Chingachgook était vis-à-vis de son malheureux fils, sans armes ni ornements d’aucune espèce ; toute peinture avait été effacée de son corps, excepté la brillante tortue de sa race, qu’une marque indélébile avait imprimée sur sa poitrine. Depuis que la tribu s’était rassemblée, le guerrier mohican n’avait pas détourné un instant ses yeux désespérés des traits glacés et insensibles de son fils. Son regard était tellement fixe, et son attitude si immobile, qu’un étranger n’eût pu reconnaître quel était celui des deux que la mort avait frappé, que par les mouvements convulsifs que le délire de la douleur arrachait au père, et le calme de la mort qui était empreint pour toujours sur la physionomie du fils.

Le chasseur, penché près de lui dans une attitude pensive, s’appuyait sur cette arme qui n’avait pu défendre son ami, tandis que Tamenund, soutenu par les anciens de la tribu, occupait un petit tertre d’où il pouvait embrasser d’un coup d’œil la scène muette et triste que formait son peuple.

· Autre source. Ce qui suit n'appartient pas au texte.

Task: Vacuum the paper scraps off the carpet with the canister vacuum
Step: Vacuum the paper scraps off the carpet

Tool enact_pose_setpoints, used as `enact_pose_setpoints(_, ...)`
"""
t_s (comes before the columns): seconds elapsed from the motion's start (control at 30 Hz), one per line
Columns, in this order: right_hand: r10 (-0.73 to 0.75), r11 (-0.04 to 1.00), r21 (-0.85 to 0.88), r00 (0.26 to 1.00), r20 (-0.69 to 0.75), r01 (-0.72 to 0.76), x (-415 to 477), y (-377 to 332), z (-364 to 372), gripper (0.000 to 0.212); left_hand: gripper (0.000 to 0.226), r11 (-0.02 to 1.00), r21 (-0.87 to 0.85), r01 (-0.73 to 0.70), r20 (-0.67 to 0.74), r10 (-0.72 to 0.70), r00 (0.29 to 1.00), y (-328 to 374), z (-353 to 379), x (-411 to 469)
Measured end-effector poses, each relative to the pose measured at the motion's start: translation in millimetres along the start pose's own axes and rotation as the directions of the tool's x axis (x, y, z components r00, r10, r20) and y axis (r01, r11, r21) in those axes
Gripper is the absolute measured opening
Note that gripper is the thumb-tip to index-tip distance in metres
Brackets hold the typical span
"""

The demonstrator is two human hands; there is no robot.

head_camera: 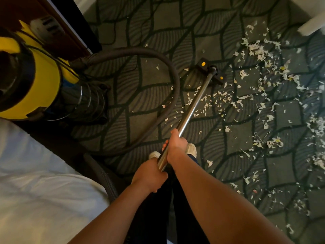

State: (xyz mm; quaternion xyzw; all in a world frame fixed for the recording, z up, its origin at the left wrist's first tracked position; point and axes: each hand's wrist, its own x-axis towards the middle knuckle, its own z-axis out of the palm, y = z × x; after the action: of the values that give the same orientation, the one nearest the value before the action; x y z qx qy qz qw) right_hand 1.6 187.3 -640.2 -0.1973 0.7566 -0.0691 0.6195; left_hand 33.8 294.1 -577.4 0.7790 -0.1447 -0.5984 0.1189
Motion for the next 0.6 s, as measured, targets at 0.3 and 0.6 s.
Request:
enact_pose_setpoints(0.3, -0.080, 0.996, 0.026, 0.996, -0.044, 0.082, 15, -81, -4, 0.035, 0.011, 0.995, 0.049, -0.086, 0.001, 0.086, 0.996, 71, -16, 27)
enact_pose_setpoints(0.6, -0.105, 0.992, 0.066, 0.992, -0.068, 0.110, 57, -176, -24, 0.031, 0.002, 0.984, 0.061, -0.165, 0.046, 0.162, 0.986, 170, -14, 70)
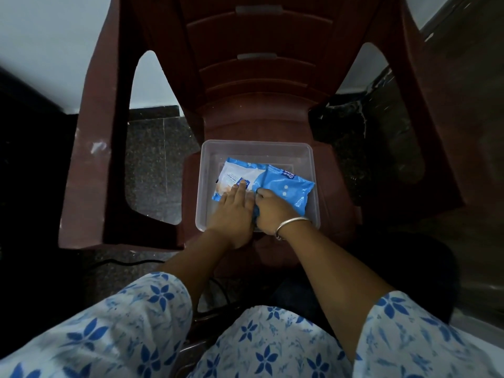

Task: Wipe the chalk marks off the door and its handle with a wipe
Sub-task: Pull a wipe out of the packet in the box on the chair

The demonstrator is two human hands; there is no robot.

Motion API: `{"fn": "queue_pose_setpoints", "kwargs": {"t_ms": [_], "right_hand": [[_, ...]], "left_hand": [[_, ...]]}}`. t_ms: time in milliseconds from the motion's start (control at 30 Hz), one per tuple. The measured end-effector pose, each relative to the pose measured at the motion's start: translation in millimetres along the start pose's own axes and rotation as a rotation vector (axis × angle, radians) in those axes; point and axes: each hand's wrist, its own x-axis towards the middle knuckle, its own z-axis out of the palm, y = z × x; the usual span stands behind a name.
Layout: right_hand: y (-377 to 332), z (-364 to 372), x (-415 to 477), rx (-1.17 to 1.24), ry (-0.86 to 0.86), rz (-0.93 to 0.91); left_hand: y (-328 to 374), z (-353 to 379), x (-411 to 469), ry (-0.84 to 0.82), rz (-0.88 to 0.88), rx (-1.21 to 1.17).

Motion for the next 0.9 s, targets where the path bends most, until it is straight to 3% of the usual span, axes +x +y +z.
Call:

Dans le cercle, mais assez près du bord, se trouvait un militaire revêtu d’un uniforme étranger, et hors de l’enceinte son cheval de bataille était entouré de quelques domestiques à cheval qui semblaient prêts à commencer quelque long voyage. L’uniforme du militaire annonçait qu’il était attaché au service du commandant du Canada ; venu comme un ambassadeur de paix, l’impétuosité farouche de ses alliés avait rendu sa mission inutile, et il était réduit à être spectateur silencieux des tristes résultats d’une contestation qu’il était arrivé trop tard pour prévenir.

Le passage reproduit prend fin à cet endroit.